Jun 12. The United States remains neutral in Cuba’s war against Spain.
|1896||Jan 1. General’s Máximo Gómez and Antonio Maceo of Cuba are successful in capturing Spanish interests in the west.
Feb 28. The Cuban effort to gain independence is recognized and supported by the Senate of the United States. A few days later, March 2, the House of Representatives recognizes the independence movement in Cuba.
Aug 26. The war for independence in the Philippines begin, it is led by Andres Bonifacio.
|1897||Oct 6. Práxedes Mateo Sagasta, the new Prime Minister of Spain is inaugurated in Madrid, recalls General Valeriano Weyler from Cuba and ends the “campos de reconcentración” (concentration camps) in Cuba.|
|1898||Jan 25. The USS Battleship Maine reaches Havana Harbor.
Feb 15. More than 266 men are killed aboard the Maine when it explodes inexplicably while at port.
Feb 25. In anticipation of war, Theodore Roosevelt, then Asst. Secretary of the Navy, orders Commodore George Dewey to proceed to Hong Kong in preparation to launch an attack against the Spanish fleet situated in the Philippines.

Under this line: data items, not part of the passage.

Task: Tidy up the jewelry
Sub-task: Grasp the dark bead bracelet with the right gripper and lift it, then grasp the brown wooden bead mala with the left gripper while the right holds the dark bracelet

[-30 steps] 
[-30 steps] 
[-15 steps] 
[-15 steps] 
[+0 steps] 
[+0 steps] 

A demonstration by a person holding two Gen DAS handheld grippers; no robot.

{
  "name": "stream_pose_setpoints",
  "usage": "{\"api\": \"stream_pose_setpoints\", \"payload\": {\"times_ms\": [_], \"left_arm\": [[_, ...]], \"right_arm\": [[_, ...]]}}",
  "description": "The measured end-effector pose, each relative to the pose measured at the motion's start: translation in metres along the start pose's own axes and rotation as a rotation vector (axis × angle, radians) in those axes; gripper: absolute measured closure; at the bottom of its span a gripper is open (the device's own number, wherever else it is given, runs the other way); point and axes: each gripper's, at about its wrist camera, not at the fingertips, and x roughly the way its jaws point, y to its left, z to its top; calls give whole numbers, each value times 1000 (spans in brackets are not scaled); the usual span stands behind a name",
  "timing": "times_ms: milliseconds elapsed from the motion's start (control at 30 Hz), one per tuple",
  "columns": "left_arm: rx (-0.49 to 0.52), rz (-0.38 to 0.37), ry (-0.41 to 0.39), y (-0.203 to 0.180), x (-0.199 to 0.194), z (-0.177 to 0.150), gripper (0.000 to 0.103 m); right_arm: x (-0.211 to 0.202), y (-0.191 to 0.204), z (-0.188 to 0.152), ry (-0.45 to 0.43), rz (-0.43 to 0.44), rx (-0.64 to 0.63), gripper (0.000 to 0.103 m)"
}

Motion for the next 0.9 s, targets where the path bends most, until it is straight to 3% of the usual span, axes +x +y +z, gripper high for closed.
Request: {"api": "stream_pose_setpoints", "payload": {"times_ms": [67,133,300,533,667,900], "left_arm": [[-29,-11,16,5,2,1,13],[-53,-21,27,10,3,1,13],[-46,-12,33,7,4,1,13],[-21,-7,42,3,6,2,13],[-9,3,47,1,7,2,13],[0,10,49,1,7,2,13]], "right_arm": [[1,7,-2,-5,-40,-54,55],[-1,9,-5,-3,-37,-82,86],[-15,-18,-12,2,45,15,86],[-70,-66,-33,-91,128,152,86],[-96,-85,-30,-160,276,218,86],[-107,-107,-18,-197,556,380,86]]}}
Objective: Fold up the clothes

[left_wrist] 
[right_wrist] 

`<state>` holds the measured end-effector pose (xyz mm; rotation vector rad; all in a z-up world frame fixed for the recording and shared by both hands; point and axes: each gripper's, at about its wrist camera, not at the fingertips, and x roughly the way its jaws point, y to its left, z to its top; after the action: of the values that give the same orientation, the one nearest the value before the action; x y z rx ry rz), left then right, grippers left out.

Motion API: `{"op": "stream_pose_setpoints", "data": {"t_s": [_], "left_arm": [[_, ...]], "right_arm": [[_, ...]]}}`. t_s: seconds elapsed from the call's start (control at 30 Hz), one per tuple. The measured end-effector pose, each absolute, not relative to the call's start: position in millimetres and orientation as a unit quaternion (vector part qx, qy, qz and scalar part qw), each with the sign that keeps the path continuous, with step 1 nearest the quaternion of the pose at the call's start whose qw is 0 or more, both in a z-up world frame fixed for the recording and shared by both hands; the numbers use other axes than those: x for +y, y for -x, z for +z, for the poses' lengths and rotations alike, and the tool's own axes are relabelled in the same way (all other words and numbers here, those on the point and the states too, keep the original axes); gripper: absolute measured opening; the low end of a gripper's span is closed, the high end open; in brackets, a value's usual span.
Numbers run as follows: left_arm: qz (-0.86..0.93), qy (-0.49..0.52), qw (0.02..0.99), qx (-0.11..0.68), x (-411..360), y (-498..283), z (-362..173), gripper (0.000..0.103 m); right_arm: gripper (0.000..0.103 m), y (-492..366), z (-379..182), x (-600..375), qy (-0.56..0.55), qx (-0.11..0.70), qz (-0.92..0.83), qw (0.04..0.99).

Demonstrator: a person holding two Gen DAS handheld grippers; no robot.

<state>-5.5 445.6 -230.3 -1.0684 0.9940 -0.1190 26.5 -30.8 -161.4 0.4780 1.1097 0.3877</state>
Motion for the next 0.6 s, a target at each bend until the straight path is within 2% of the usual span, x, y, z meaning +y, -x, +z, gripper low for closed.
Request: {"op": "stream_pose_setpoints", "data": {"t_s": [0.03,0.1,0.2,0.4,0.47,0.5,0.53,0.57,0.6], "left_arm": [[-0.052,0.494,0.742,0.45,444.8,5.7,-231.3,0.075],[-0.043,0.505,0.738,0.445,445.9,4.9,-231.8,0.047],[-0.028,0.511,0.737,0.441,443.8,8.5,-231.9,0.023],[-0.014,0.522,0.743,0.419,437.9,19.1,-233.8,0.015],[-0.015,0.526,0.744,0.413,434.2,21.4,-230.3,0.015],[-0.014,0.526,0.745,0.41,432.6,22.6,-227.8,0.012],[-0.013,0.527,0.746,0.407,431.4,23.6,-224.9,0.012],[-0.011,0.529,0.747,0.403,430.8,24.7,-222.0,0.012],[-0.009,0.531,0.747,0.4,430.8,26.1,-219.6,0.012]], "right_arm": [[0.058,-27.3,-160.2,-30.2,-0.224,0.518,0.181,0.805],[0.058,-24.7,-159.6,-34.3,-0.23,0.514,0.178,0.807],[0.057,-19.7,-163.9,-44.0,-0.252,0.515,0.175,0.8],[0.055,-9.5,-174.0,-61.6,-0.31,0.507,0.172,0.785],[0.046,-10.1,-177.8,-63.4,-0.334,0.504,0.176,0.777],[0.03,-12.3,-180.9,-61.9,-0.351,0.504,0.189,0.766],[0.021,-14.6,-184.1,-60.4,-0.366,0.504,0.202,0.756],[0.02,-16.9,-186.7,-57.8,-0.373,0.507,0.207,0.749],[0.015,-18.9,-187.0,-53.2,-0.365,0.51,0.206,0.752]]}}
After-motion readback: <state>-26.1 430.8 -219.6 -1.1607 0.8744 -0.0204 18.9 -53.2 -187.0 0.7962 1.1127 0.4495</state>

|1898||Apr 21. The United States starts a blockade of Cuba, officially going to war against Spain.
Apr 23. Spain declares war on the U.S.
May 1. Admiral Dewey and his Asiatic Squadron fights the Spanish fleet in the Battle of Manila Bay.
May 11. A squadron of US Navy ships enter the port of Cardenas to engage Spanish gunboats in the Battle of Cardenas.
May 12. Warships from the US Navy begin the Bombardment of San Juan, Puerto Rico, in an attempt to weaken Spanish fortifications in that island.
Jun 10. US Marines, numbering nearly 647, make landfall that becomes known as the Invasion of Guantanamo Bay.
Jun 20. In the Capture of Guam, Captain Harry Glass, commander of the USS Charleston captures Guam without shedding any blood. This makes the island the first American possession in the Pacific region.
Jun 24-Jul 3. Cuba becomes a battleground for numerous incursions between Spanish and American forces, these include the Battles of Las Guasimas, Manzanillo, Tayacoba, the Aguadores, El Caney, San Juan and Kettle Hill, and Santiago de Cuba.
July 8. Admiral Dewey and the US Naval fleet occupy Isla Grande in Manila Bay.
July 17. Santiago finally surrender after the Siege of Santiago, nearly 34,000 prisoners from Spain are taken by General Shafter.
Aug 9. The surrender of Puerto Rico takes place.
Aug 12. A ceasefire brings an end to the Spanish-American war.
Aug 13. The surrender of Manila takes place. 10,000 US troops are sent to occupy the Philippines.
Oct 1. The peace process begins at the Paris Peace Conference.
Dec 10. Spain cedes the islands of Guam, Puerto Rico, and the Philippines to the US, and receives $20 million for doing so.